Does being a horror novelist help Stephen King understand intelligent design?
|June 2, 2013||Posted by News under Culture, Design inference|
At Evolution News and Views, David Klinghoffer quotes King:
Everything is sort of built in a way that to me suggests intelligent design. But, at the same time, there’s a lot of things in life where you say to yourself, ‘Well, if this is God’s plan, it’s very peculiar,’ and you have to wonder about that guy’s personality — the big guy’s personality. And the thing is — I may have told you last time that I believe in God — what I’m saying now is I choose to believe in God, but I have serious doubts and I refuse to be pinned down to something that I said 10 or 12 years ago …”
He has intuited the concept of “design” correctly.
You may not like the design. It may not be the home you would like to live in. If you believe that someone you would call God is responsible, you can always say, “That is not a God I would choose to worship.”
Fine. Be thankful to something somewhere if you are lucky enough to live in a culture that allows you freedom of worship or non-worship, and leaves the disposition of all outcomes to God or whatever. Increasingly, most of the world does not.
Stephen King’s background as a horror novelist is interesting in this context. Job, probably one of the oldest books in the Bible, is about a devout man whose life is engulfed in horror on account of the direct persecution of Satan, allowed by God. So, depending how you define the horror genre, the Bible may contain the first horror story. It is certainly a story about malignant design, to borrow a phrase from Noam Chomsky.
A little background: Satan is, in a sense, the first evolutionary psychologist ever to expound on religion.
He claims that righteous Job only serves God because he thinks God has benefited his family and himself.
Job, you see, is religious because his selfish genes are passed on by religiosity.

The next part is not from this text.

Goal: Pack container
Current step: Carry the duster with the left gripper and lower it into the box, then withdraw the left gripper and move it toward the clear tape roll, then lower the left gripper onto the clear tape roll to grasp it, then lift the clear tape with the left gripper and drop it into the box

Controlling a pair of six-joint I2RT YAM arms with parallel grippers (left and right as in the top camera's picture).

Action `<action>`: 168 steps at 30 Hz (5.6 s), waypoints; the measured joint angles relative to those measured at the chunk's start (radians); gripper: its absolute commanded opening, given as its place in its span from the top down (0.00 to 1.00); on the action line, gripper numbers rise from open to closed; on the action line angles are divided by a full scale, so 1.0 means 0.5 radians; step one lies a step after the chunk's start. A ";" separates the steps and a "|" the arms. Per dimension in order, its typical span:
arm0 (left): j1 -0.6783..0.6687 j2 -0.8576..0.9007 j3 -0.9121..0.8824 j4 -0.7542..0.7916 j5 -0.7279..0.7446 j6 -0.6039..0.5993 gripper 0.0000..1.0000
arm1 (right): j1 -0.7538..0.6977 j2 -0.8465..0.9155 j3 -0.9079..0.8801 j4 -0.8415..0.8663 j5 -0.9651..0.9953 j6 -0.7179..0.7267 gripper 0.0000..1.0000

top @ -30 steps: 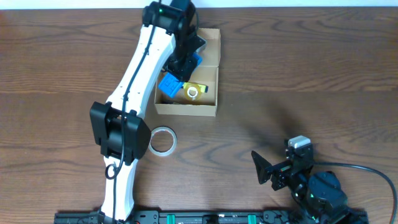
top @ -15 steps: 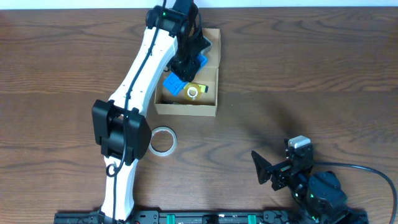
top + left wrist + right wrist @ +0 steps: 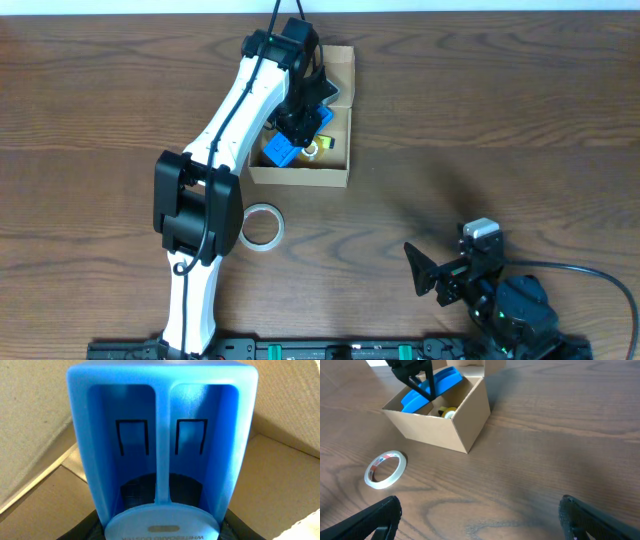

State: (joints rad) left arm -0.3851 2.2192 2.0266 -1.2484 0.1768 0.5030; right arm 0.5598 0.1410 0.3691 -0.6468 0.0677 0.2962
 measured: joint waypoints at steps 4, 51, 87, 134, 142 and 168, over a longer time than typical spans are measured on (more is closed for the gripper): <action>0.000 0.000 0.000 0.000 0.000 0.003 0.44 | 0.000 0.000 0.000 0.000 0.000 0.001 0.01; 0.428 -1.373 -0.331 -0.575 -0.104 -0.983 0.05 | 0.000 0.000 0.000 0.000 0.000 0.000 0.01; 0.426 -1.362 -2.398 0.980 0.057 -2.794 0.04 | 0.000 0.000 0.000 -0.001 0.000 0.001 0.01; 0.257 -1.268 -2.404 0.836 -0.068 -2.735 0.95 | 0.000 0.000 0.000 -0.001 0.000 0.001 0.01; 0.257 -1.913 -2.390 0.723 -0.053 -2.586 0.93 | 0.000 0.000 0.000 0.000 0.001 0.001 0.01; 0.257 -0.819 -0.873 0.646 -0.182 -1.612 0.95 | 0.000 0.000 0.000 -0.001 0.000 0.001 0.01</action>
State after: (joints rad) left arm -0.2565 1.8099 1.5902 -0.9253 0.0856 -0.3031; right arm 0.5598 0.1410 0.3691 -0.6472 0.0677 0.2966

If they were better passed on by non-religiosity, he would curse God.
So God tells Satan, fine, take it all away from him. Job ends up childless, with an estranged wife who tells him to go ahead and curse God and die—and then he falls disgustingly sick. A crowd of well-meaning friends tell him at exhausting length that he must have done something really awful to deserve all this, and he should confess it.
But the problem is, he didn’t. He has nothing awful to confess.

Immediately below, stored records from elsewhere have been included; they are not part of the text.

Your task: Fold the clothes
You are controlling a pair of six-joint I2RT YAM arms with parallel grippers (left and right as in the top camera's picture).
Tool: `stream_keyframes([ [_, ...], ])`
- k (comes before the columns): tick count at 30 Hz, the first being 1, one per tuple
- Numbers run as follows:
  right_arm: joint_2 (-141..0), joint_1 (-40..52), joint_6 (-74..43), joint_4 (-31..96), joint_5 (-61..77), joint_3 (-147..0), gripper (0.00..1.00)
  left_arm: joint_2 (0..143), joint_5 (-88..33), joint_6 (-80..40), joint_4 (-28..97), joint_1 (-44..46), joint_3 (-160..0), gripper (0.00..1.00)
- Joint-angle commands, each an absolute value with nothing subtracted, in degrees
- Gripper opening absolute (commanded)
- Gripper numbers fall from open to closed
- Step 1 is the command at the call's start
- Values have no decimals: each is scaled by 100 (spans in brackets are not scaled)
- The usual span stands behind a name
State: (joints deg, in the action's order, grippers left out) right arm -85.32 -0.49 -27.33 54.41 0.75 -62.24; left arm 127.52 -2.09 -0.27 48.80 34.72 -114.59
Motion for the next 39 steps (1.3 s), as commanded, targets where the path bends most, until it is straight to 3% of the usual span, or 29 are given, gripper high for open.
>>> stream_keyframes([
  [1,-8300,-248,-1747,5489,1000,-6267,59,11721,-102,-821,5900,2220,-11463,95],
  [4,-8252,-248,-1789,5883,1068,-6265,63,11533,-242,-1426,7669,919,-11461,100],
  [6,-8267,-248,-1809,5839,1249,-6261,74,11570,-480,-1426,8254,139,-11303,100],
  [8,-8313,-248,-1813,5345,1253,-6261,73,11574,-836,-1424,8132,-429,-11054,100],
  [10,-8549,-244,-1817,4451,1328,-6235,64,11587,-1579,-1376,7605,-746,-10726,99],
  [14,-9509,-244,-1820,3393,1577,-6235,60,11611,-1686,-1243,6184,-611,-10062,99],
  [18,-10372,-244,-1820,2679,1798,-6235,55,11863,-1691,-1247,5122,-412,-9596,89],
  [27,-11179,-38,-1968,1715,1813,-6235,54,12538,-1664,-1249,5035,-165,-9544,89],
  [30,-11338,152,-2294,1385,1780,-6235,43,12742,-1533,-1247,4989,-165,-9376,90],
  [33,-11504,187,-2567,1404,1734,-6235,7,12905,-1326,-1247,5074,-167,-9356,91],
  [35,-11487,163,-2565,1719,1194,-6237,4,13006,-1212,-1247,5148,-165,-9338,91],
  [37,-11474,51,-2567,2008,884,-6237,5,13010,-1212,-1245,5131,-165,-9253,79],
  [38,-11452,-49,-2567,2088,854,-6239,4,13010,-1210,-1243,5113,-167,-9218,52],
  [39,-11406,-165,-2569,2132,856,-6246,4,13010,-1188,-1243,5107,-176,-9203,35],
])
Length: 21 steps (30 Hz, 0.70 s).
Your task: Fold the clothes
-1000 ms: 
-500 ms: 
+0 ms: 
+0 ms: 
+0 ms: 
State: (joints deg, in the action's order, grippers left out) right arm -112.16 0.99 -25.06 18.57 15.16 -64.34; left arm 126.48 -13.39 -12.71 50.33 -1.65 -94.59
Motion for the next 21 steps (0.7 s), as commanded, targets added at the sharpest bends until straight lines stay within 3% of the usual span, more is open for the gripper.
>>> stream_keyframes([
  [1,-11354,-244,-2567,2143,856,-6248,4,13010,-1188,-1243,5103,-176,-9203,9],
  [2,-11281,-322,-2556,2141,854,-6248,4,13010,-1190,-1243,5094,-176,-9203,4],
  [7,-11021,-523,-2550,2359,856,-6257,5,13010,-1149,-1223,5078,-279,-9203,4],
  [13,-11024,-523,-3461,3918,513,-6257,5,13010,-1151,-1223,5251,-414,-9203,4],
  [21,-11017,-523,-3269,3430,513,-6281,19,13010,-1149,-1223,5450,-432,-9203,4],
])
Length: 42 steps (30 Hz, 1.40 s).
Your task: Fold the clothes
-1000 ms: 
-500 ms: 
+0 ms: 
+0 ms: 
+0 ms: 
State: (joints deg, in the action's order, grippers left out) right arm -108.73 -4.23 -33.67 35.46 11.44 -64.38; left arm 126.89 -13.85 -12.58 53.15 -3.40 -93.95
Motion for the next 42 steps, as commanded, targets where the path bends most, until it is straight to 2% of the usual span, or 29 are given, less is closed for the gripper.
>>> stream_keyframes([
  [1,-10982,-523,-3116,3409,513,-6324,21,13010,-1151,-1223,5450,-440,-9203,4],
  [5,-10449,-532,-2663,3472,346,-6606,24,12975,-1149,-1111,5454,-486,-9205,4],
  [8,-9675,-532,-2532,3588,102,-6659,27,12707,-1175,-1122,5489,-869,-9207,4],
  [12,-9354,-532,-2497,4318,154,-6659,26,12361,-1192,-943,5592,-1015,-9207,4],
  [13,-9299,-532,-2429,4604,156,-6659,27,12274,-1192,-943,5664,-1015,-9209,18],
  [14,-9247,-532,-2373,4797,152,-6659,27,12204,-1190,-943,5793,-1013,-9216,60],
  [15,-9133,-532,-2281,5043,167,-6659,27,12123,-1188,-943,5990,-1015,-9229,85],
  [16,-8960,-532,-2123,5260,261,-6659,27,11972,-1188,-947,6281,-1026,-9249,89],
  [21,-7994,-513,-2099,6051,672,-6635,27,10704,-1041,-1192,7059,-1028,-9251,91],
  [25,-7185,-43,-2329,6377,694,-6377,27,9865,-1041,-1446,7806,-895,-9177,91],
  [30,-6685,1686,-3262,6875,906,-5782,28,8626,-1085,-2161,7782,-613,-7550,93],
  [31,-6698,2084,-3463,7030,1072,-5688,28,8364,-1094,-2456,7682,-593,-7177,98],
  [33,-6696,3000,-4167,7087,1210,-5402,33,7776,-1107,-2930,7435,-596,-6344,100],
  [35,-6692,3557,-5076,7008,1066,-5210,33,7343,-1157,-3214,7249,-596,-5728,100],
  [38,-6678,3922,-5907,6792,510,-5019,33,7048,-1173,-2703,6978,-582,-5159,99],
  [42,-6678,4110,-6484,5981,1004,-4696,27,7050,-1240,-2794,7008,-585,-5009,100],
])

Satan wanted to prove that even the exemplary Job was just a lab chimp, attracted to rewards and repelled by disappointment, the way all other human beings are just like lab chimps.
But Job was like the lab chimp in one way only. He did not know that he was the prize in a cosmic conflict. Unlike a chimp, he could know if someone had just told him. But he could not be allowed to know because his knowledge would wreck the test.
If you want to know what finally happened, read Chapters 43 on, “Then the Lord spoke to Job out of the storm.”
In his lifetime, so far as the story tells us, Job is never told why it all happened or even who won. Perhaps, that is lest any reader undergoing huge, undeserved suffering thinks that he himself has earned the right to be told, on account of his heroic endurance.
At any rate, as Klinghoffer recognizes, King is spot on in his understanding of what design means: Things happen for a reason that implies intelligence, whether you think you would do it that way or not.
Maybe a horror novelist sees that better than a dull don.